#### Assignment
Reprint all of the data below exactly as shown and skip every image.

#### Given data
=-=-=
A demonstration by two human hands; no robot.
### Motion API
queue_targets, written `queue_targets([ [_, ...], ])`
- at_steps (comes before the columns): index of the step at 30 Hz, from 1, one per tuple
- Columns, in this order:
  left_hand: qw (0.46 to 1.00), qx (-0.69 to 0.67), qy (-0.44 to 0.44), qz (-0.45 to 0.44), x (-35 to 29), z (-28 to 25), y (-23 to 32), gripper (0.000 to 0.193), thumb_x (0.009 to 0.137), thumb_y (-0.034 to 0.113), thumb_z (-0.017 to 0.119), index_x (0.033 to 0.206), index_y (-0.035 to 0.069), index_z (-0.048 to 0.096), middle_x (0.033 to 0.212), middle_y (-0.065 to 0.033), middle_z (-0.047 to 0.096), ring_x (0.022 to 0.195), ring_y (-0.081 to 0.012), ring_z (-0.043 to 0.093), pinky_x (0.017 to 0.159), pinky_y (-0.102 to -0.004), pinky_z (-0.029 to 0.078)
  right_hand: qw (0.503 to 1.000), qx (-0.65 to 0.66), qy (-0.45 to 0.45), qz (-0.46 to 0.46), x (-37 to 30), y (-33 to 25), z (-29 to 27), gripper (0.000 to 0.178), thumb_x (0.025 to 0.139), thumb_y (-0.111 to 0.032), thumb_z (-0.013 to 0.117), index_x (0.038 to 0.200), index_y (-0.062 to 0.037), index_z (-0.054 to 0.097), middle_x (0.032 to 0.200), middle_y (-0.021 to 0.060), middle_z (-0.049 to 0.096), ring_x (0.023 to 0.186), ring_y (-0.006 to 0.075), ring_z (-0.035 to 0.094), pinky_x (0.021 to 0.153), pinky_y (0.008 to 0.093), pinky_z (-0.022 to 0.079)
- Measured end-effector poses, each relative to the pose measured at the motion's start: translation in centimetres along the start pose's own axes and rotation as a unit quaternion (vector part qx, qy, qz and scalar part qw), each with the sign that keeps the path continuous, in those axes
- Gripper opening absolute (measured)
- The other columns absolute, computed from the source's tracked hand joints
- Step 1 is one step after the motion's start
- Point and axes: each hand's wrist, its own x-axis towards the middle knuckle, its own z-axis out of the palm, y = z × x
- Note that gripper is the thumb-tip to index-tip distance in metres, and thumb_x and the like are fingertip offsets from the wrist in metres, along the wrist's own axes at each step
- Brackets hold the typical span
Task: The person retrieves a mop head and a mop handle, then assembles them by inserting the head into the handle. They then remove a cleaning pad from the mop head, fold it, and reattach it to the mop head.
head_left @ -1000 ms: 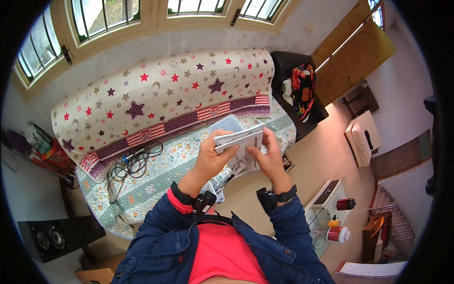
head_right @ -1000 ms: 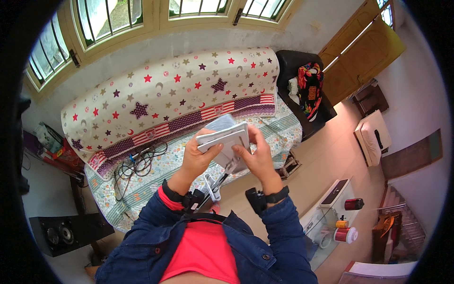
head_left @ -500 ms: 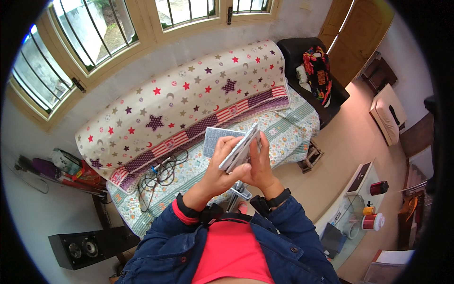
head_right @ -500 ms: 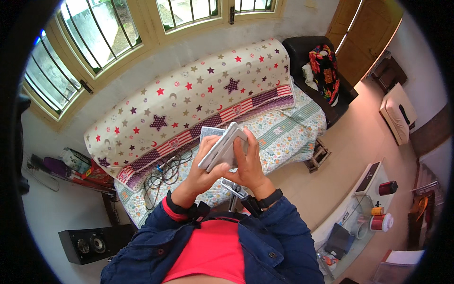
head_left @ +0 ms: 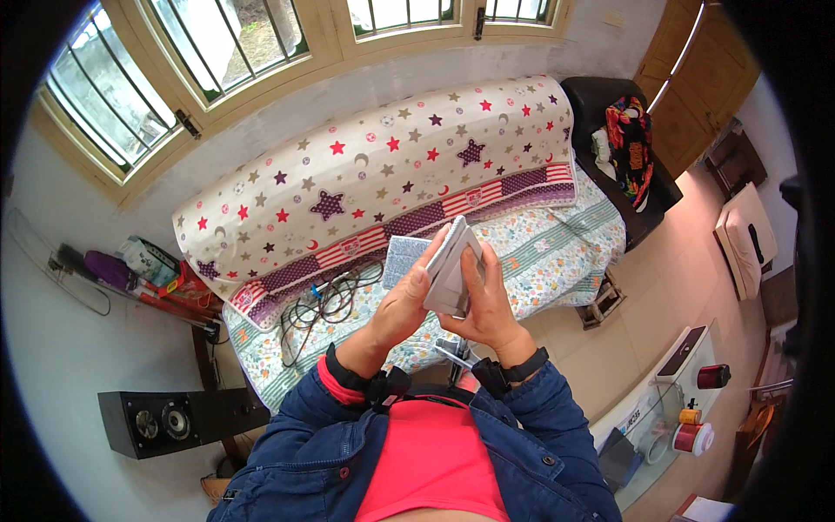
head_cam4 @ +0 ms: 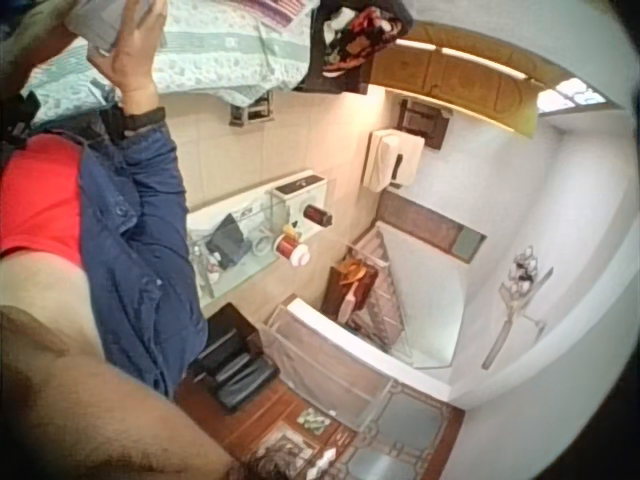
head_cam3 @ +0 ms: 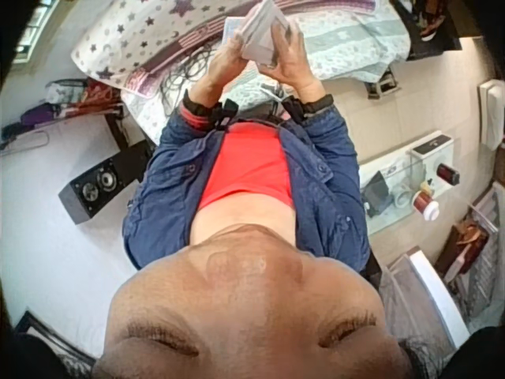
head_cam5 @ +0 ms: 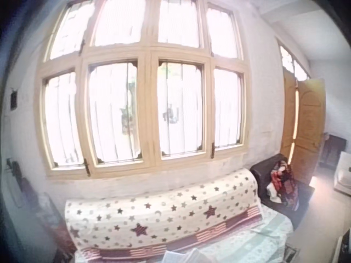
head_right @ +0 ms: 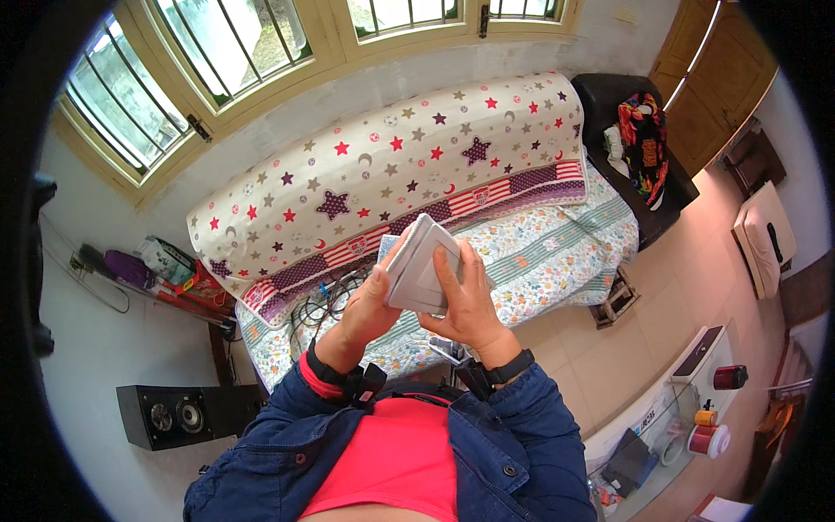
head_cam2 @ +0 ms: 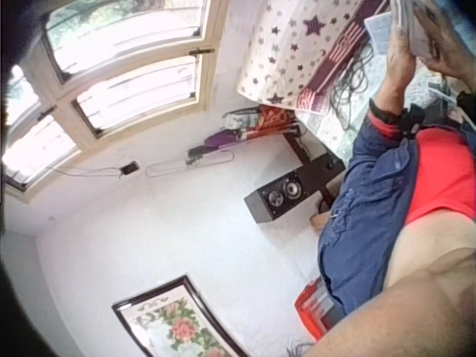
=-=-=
#### Result
A demonstration by two human hands; no robot.
### Motion API
queue_targets, written `queue_targets([ [_, ...], ])`
- at_steps (comes before the columns): index of the step at 30 Hz, from 1, one per tuple
- Columns, in this order:
  left_hand: qw (0.46 to 1.00), qx (-0.69 to 0.67), qy (-0.44 to 0.44), qz (-0.45 to 0.44), x (-35 to 29), z (-28 to 25), y (-23 to 32), gripper (0.000 to 0.193), thumb_x (0.009 to 0.137), thumb_y (-0.034 to 0.113), thumb_z (-0.017 to 0.119), index_x (0.033 to 0.206), index_y (-0.035 to 0.069), index_z (-0.048 to 0.096), middle_x (0.033 to 0.212), middle_y (-0.065 to 0.033), middle_z (-0.047 to 0.096), ring_x (0.022 to 0.195), ring_y (-0.081 to 0.012), ring_z (-0.043 to 0.093), pinky_x (0.017 to 0.159), pinky_y (-0.102 to -0.004), pinky_z (-0.029 to 0.078)
  right_hand: qw (0.503 to 1.000), qx (-0.65 to 0.66), qy (-0.45 to 0.45), qz (-0.46 to 0.46), x (-37 to 30), y (-33 to 25), z (-29 to 27), gripper (0.000 to 0.178), thumb_x (0.025 to 0.139), thumb_y (-0.111 to 0.032), thumb_z (-0.013 to 0.117), index_x (0.038 to 0.200), index_y (-0.062 to 0.037), index_z (-0.054 to 0.097), middle_x (0.032 to 0.200), middle_y (-0.021 to 0.060), middle_z (-0.049 to 0.096), ring_x (0.023 to 0.186), ring_y (-0.006 to 0.075), ring_z (-0.035 to 0.094), pinky_x (0.021 to 0.153), pinky_y (0.008 to 0.093), pinky_z (-0.022 to 0.079)
- Measured end-effector poses, each relative to the pose measured at the motion's start: translation in centimetres along the start pose's own axes and rotation as a unit quaternion (vector part qx, qy, qz and scalar part qw), each with the sign that keeps the path continuous, in those axes
- Gripper opening absolute (measured)
- The other columns absolute, computed from the source's tracked hand joints
- Step 1 is one step after the motion's start
- Point and axes: each hand's wrist, its own x-axis towards the middle knuckle, its own z-axis out of the palm, y = z × x
- Note that gripper is the thumb-tip to index-tip distance in metres, and thumb_x and the like are fingertip offsets from the wrist in metres, along the wrist's own axes at each step
- Brackets hold the typical span
Task: The person retrieves a mop head and a mop handle, then assembles them by inserting the head into the handle. They then remove a cleaning pad from the mop head, fold it, and reattach it to the mop head.
head_left @ -1000 ms: 
head_right @ -1000 ms: 
head_left @ -500 ms: 
head_right @ -500 ms: 
head_left @ +0 ms: 
head_cam4 @ +0 ms: 
head_cam3 @ +0 ms: 
head_cam5 @ +0 ms: 
head_right @ +0 ms: 
head_cam2 @ +0 ms: 

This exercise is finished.